JP2006152509A - Method for producing bulky pulp - Google Patents

Abstract

<P>PROBLEM TO BE SOLVED: To provide a method for producing papermaking pulp that does not impair printability and has not only excellent bulkiness but also fading characteristics when made into paper. <P>SOLUTION: The method for producing bulky pulp comprises mixing a bleached chemical pulp slurry with an interfiber bonding inhibitor, heating the slurry to the melting point of the interfiber bonding inhibitor and drying the heated slurry. Preferably the Canadian Standard Freeness (CSF) of the bleached chemical pulp slurry is adjusted to ≥300 mL and ≤600 mL, the slurry is mixed with an interfiber bonding inhibitor, heated to the melting point of the interfiber bonding inhibitor and dried. <P>COPYRIGHT: (C)2006,JPO&NCIPI

Description

  The present invention relates to a method for producing a paper pulp having excellent bulkiness and improved fading.

  Paper is required to be lighter from the viewpoint of saving resources and logistics costs, and from social demands such as an increase in environmental protection movement.

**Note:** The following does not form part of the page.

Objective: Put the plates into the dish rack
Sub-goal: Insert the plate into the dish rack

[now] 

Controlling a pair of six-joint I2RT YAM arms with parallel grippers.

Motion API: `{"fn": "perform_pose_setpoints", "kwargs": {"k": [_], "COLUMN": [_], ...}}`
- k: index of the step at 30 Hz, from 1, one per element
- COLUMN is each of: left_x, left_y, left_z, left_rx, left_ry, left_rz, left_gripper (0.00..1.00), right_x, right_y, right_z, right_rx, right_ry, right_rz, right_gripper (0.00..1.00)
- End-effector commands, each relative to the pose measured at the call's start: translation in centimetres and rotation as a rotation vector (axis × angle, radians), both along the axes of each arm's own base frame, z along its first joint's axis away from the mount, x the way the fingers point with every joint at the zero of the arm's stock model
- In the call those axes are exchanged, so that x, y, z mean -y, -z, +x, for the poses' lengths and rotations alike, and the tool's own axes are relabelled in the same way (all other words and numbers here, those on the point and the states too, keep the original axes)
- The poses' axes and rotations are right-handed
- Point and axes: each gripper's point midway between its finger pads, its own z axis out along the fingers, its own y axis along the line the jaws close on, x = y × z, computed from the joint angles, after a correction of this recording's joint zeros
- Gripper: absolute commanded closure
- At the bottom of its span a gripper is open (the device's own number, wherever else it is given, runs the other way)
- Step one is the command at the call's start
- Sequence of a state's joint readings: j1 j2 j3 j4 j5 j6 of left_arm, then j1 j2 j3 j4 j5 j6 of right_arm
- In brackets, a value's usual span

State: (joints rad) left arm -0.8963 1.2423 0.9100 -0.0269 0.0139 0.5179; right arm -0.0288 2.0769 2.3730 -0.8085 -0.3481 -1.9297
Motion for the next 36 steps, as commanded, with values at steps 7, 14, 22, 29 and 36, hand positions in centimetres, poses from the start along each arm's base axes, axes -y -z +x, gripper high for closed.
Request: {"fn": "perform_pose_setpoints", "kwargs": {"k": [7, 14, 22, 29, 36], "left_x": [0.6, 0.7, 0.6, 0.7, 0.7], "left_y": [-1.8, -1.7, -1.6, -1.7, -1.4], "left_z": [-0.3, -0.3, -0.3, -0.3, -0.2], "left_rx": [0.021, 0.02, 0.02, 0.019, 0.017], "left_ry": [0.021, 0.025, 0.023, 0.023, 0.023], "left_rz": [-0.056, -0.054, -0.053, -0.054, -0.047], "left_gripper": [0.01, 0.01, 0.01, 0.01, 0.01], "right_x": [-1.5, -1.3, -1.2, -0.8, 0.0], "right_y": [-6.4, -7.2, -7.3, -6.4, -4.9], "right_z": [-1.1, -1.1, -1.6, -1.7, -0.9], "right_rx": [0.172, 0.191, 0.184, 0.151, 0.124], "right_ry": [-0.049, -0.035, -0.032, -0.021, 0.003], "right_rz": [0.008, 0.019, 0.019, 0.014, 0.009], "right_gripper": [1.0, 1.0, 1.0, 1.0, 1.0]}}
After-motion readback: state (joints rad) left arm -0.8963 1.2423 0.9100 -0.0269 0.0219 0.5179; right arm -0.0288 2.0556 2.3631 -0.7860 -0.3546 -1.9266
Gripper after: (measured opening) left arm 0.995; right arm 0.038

However, when the paper is lightened, the paper thickness decreases, and as a printed matter, the opacity decreases and the printing on the back side becomes transparent, which not only makes it difficult to read, but also impairs the high-quality paper. There is a demand for weight reduction, that is, bulkiness while maintaining the above.

  As a method for increasing the bulk of paper, firstly, the study of wood pulp, which is the main raw material of paper, is raised. Mechanical pulp such as thermo-pulverized pulp obtained by pulverizing wood with a grinder or thermo-mechanical pulp obtained by defibrating wood with a refiner is effective in increasing the bulk of paper because the fibers are rigid. The contribution to conversion is great. However, since mechanical pulp contains a large amount of lignin, the discoloration over time is large, and the blending amount is limited. In particular, in the case of high-quality paper, blending of mechanical pulp is difficult due to problems in specifications.

  Chemically bleached pulp is used for fine paper. The density of the paper is greatly influenced by the raw material tree species used for the chemically bleached pulp, and the coarser the wood fibers themselves, the more bulky paper is obtained. Japanese Patent Laid-Open No. 10-204790 (Patent Document 1) discloses a method for producing a low-density book paper having excellent flexibility by containing 50 to 100% by weight of dipterocarp pulp in LBKP. Yes. However, it is virtually difficult to select and pulp specific tree species as current environmental protection movements grow.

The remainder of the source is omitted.